Pemerintah saat ini tengah melakukan reformasi pajak demi mendorong kepatuhan dan penerimaan negara. Meski demikian, hal ini tak bisa dilakukan sendiri.
Menteri Keuangan Sri Mulyani mengatakan, reformasi pajak memerlukan kerja sama dengan negara lain. Apalagi, banyak perusahaan di Indonesia yang kantor utamanya di berada luar negeri.
“Mobilisasi sumber daya domestik sangat penting dibangun di banyak negara anggota ADB (Asian Development Bank), termasuk Indonesia.
Kami mereformasi pajak untuk meningkatkan tax ratio yang rendah, tetapi kami tidak dapat melakukannya sendiri,” ujar Sri Mulyani dalam webinar ADB, Kamis (17/9).
Di negara-negara Asia-Pasifik pun memiliki kebutuhan yang sama, yakni meningkatkan penerimaan negara. Mantan Direktur Pelaksana Bank Dunia itu menilai, kerja sama dengan seluruh negara juga diperlukan untuk memperbaiki rasio pajak di masing-masing negara.
Berdasarkan data ADB pada 2018, rata-rata rasio pajak di negara Asia masih lebih rendah dibandingkan negara-negara yang tergabung dalam Organisasi Kerja Sama dan Pembangunan Ekonomi (OECD).
Rata-rata rasio pajak OECD mencapai 24,9 persen, sementara negara berkembang di Asia sebesar 17,6 persen.
Rasio pajak terendah berada di Asia Tenggara, dengan rata-ratanya sebesar 14,8 persen. Begitu juga dengan Asia Selatan yang rata-rata rasio pajaknya hanya 15,3 persen.
Untuk Indonesia sendiri, Sri Mulyani mengatakan, pemerintah juga sudah mulai melakukan reformasi pajak demi meningkatkan rasio pajak. Misalnya, Indonesia memerangi praktik penggerusan pajak dan pengalihan laba ke negara lain, serta bekerjasama dengan negara lain untuk mencegah penghindaran pajak.
“Indonesia juga terus bersiap memerangi praktik penggerusan basis pajak dan pengalihan laba/base erosionand profit shifting (BEPS), serta menjalin banyak kerja sama persetujuan penghindaran pajak berganda (P3B) untuk mencegah penghindaran pajak karena Indonesia menganut ekonomi terbuka,” jelasnya.
Meski demikian, Sri Mulyani menekankan bahwa tidak semua upaya reformasi pajak itu bisa dilakukan sendiri di dalam negeri.

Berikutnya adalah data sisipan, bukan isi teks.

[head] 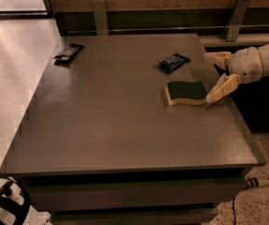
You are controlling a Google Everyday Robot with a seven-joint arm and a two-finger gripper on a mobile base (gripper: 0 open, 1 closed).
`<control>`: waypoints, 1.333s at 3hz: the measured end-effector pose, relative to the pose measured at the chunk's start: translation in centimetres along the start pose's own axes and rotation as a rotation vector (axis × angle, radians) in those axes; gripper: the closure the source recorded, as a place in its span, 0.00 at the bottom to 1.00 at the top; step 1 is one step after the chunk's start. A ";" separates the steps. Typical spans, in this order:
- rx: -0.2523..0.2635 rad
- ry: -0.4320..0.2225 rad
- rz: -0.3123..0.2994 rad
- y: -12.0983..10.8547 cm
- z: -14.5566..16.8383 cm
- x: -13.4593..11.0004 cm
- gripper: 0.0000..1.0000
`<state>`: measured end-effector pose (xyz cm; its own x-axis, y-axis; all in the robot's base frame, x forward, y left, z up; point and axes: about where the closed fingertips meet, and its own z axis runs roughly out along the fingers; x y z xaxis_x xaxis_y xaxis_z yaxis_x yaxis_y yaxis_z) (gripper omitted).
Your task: Move sponge near rxbar chocolate
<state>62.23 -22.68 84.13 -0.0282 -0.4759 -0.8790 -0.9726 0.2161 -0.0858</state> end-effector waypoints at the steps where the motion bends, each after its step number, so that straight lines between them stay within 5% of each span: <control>1: -0.025 -0.020 0.003 0.1 0.8 1.3 0.00; 4: -0.104 -0.012 -0.017 0.9 2.6 1.1 0.00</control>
Offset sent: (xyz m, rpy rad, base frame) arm 0.0010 0.0060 -0.0336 0.0409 0.0376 0.0842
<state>61.97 -20.81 81.83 -0.0092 -0.4680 -0.8837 -0.9916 0.1182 -0.0523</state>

Dia menilai, Indonesia dan negara-negara di kawasan perlu saling bertukar pengalaman dan pengetahuan mengenai kebijakan reformasi pajak.
“Kami juga membutuhkan banyak dukungan dan benchmarking yang dapat diberikan oleh lembaga multilateral seperti ADB, IMF, dan World Bank,” pungkasnya.